We already have an idea what this research could look like. What if we analysed a sample of development programmes, all of which ended at a similar time, and measured how much of their impact had lasted? If our sample programmes were sufficiently well documented – and most are – we could then compare characteristics of their intervention strategies. This would allow us to begin to identify differences between the sustainable and unsustainable interventions that are measurable during the life of the programme.
Armed with this information, the possibilities look exciting. If you know which factors correlate with lasting impact, you can look for them when monitoring and measuring a programme’s results. This could be done “live,” using data to identify weaknesses and improve interventions during the life of the programme. Ultimately, the results of this research could reduce the pressure to focus on short-term results by providing a measure that correlates with lasting impact.
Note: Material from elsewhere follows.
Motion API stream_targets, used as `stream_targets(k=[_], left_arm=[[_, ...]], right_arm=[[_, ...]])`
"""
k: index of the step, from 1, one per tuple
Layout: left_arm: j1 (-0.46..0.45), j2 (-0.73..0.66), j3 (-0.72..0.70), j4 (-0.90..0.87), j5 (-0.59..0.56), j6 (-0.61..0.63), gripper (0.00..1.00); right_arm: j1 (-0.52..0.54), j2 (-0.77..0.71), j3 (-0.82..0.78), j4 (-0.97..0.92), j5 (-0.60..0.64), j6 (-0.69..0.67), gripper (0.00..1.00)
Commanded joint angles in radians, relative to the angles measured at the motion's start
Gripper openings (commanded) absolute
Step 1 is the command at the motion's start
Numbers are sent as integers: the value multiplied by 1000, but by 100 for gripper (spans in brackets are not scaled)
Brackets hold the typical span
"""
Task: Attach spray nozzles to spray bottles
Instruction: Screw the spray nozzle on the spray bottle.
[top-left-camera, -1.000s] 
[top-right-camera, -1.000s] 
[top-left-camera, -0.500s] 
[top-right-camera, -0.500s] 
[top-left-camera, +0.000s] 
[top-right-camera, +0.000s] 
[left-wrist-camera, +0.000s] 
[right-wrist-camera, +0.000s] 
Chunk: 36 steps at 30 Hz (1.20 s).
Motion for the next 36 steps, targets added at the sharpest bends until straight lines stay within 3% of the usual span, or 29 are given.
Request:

With such ambitious objectives, we appreciate the importance of getting the research right. If your organisation funds or implements high quality, applied research and you are interested in partnering with us, or if you simply have ideas on how this research could be done well, Springfield would like to hear from you.
 We found two bilateral and one multilateral donor that make logframes available online and drew a random sample of 10 logframes from each. Programmes or projects were limited to those that were ‘active’ at some point between 1 January 2017 and 1st June 2019. Although the sample size is too small to be representative, randomisation was used to reduce bias.
 To check this, we asked a range of programme managers and advisers what they feel most pressure to achieve. With few exceptions, they cited greater pressure to create impact during the programme than to create impact likely to continue after it ends.
 For example, sustainability indicators associated with ‘Adopt-Adapt-Expand-Respond.’ We have also been influenced by a recent paper from AIP-Rural (PRISMA): Shahi, Nasution and Tomecko (2018) Understanding, Promoting and Measuring Behaviour Change in Partners.
 Those logframes that did have use a sustainability indicator mostly focused on measures of increased institutional capacity. Some used changed perceptions or independent co-investment from local players as proxies for sustainability. These logically indicate increased likelihood of sustainability but to date empirical evidence on the correlation between such proxies and actual sustainability is lacking.
 We recognise that correlation does not equal causation. However, such research provides a stronger evidence base than we currently have, as well as a foundation for future research into causality.